▶ **Problem requirements**:
A word-for-word restatement of the full listing is required.

▶ **Provided data**:
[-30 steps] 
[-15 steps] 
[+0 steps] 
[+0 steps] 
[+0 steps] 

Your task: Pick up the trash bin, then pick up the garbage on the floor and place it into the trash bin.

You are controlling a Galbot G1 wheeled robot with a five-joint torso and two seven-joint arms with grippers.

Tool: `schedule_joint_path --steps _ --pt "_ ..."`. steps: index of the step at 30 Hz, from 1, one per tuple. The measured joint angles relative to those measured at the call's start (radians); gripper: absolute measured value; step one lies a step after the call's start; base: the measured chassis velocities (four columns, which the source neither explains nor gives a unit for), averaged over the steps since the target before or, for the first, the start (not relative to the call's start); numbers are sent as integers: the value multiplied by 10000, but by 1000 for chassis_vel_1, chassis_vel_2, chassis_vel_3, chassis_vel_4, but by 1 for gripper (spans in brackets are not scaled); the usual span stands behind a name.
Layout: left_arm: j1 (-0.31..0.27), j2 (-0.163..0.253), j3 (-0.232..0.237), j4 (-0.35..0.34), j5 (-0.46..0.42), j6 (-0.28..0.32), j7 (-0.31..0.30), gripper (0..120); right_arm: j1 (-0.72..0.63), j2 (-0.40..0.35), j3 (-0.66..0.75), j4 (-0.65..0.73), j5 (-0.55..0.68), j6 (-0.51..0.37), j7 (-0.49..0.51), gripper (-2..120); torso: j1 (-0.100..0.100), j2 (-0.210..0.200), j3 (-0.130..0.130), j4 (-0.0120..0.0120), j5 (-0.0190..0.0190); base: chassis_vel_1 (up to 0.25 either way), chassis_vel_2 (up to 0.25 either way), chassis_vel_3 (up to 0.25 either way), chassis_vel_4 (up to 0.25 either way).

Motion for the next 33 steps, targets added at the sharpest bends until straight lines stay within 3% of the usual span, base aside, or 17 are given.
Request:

▶ **Exercise output**:
[-30 steps] 
[-15 steps] 
[+0 steps] 
[+0 steps] 
[+0 steps] 

Your task: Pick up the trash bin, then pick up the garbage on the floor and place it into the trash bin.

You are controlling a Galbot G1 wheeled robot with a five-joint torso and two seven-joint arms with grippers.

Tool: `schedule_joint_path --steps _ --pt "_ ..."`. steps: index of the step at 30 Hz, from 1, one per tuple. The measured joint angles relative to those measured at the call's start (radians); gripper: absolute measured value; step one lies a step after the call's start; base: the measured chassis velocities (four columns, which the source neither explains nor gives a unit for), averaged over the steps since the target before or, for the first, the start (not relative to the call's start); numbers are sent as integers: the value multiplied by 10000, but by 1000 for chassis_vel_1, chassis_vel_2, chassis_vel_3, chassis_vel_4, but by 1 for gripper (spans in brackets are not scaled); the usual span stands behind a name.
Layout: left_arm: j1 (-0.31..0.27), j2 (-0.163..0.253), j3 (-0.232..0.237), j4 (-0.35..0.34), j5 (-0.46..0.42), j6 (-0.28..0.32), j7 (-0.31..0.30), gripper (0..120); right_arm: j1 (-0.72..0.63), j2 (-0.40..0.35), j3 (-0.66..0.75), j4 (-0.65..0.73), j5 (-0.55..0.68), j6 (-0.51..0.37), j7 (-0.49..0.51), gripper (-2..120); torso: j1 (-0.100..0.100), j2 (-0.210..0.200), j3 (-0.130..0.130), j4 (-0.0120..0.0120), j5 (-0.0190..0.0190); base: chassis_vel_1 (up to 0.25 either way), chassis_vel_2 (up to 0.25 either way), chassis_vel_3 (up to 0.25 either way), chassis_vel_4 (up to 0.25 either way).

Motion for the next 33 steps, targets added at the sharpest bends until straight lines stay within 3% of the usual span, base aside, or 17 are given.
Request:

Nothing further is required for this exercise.